Since the news broke last night that Wes Craven had passed away from a battle with brain cancer I have been debating back and forth if I wanted to write anything about him here as I have done in the past when someone notable to genre film or someone notable to me personally passes on. It isn't that I don't feel Wes Craven is notable enough to deserve my words, in fact it is quite the opposite and the reason which I have decided to post something. My hesitance was because I didn't want this to turn into something where I break down his films and in turn, whether intentionally or not, attack his legacy. It is no secret that I didn't find Wes Craven to be an "elite" director all things considered, but I did respect the hell out of his work and his legacy and am a huge fan of many of his films.
Wes Craven forever changed the landscape of exploitation with 1972's The Last House On The Left. This cold, pessimistic and downright mean film spawned dozens of copy cat films throughout the decade. From its impossible to forget tagline to showing us some of the most depraved acts Craven would ever film, The Last House On The Left is forever embedded in American film culture for better or worse.
Craven would similarly change the landscape of horror forever when he introduced Freddy Kruger to the world in 1984. By no means a forefather to the slasher genre, Freddy gave the body count film a face, a personality and an attitude that may have needed to come a bit later in the cycle to really work. The film was downright terrifying, featured incredible special effects and in later sequels would give us arguably the downright coolest and most beloved monster in horror history. And maybe the timing was perfect as the amount of masked, silent and nameless killers that had come in the 6 years or so between Halloween really popularizing the genre and Freddy's debut left the audience ready for a hero to latch on to that they could quote and talk about with friends. The discussion of a hockey mask and machete can only go so far, but quoting Freddy and talking about all the dream scenarios could last forever.
Then a decade later Craven would do it again with Scream. The self referential, meta horror film from 1996 poked fun at the money making machines of the decade before it, where teens were killed off in a world full of cliches. Craven dipped his toes in the idea a couple years before Scream with New Nightmare, another Freddy Kruger film before nailing the idea with Scream. Scream was a smart film, and very well made. It had been long enough since the slasher craze died down that horror fans could begin to poke fun at themselves with the ideas Scream presented, perhaps something they weren't willing to do with Freddy on screen just two years earlier.

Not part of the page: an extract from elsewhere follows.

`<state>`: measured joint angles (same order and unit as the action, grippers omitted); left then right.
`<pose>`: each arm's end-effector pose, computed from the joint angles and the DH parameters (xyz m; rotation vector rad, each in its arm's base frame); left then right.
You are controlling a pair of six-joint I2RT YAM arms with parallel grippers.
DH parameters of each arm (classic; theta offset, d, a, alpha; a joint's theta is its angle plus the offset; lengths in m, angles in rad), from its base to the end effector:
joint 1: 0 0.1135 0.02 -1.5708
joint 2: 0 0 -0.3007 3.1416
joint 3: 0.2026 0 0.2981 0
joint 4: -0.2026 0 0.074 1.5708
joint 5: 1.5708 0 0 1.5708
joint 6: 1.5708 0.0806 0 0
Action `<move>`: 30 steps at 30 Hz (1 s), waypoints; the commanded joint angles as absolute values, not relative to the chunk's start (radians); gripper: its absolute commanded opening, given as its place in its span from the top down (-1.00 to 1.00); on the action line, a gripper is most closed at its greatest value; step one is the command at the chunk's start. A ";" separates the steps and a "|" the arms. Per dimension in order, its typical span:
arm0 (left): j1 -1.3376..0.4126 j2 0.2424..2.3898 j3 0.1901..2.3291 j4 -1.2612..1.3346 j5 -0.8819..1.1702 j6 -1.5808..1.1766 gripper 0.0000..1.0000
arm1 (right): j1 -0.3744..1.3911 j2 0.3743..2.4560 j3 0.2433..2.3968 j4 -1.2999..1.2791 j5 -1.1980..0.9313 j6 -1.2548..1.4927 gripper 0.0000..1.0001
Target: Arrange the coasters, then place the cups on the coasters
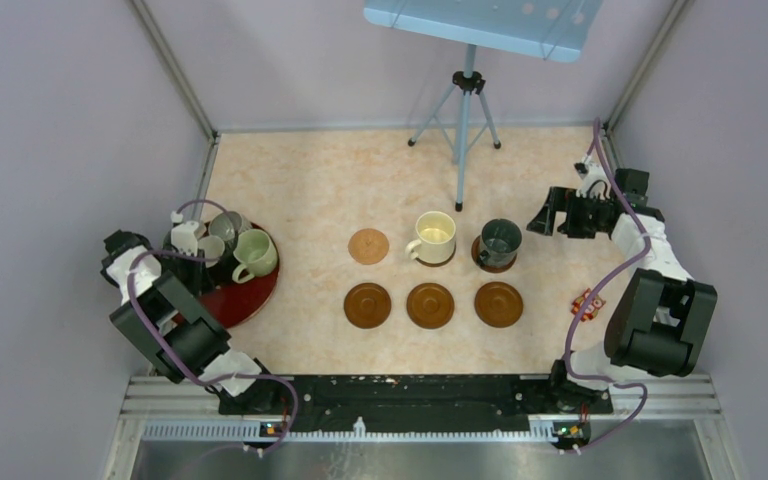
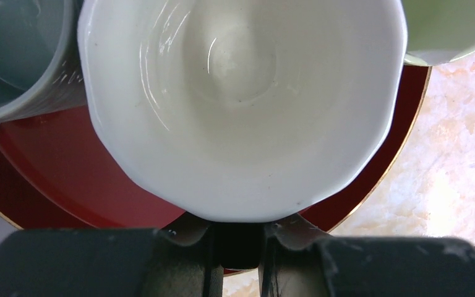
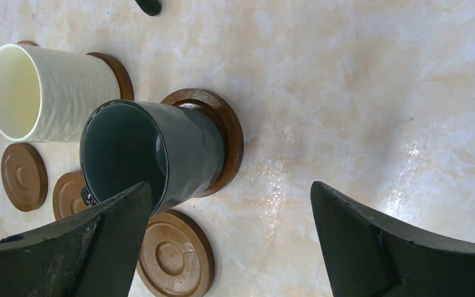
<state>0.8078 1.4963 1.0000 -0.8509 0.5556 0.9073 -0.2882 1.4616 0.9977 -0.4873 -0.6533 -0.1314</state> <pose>0.2481 0.1980 0.1881 0.2098 2.5599 -0.2611 0.3546 -0.0540 0.2230 -0.0697 2.3537 0.6196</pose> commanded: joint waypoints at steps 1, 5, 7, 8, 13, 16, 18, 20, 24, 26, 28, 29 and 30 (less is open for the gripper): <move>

Wes Craven created two cultural icons in the horror genre, Scream's Ghostface remains a popular Halloween costume and is instantly recognizable and Freddy is the pop culture phenomenon he was in the late 80s. Not too many people can claim that sort of success and Craven didn't rest his hat on those two franchises as he made the brilliant The Serpent And The Rainbow which to this day I hold as one of the most underrated (in the sense that it doesn't get brought up in discussion very often) horror movie of all time and made a fantastic horror/exploitation film with The Hills Have Eyes.
When Craven succeeded on a film he really succeeded. He was able to bring these fictional stories and characters to life that resonated on a level of realism that terrified audiences and created nightmares.
It is those nightmares that we'll always have and remember, Wes. And it's the reason we'll always have that thought buried in the back of our minds that we shouldn't fall asleep.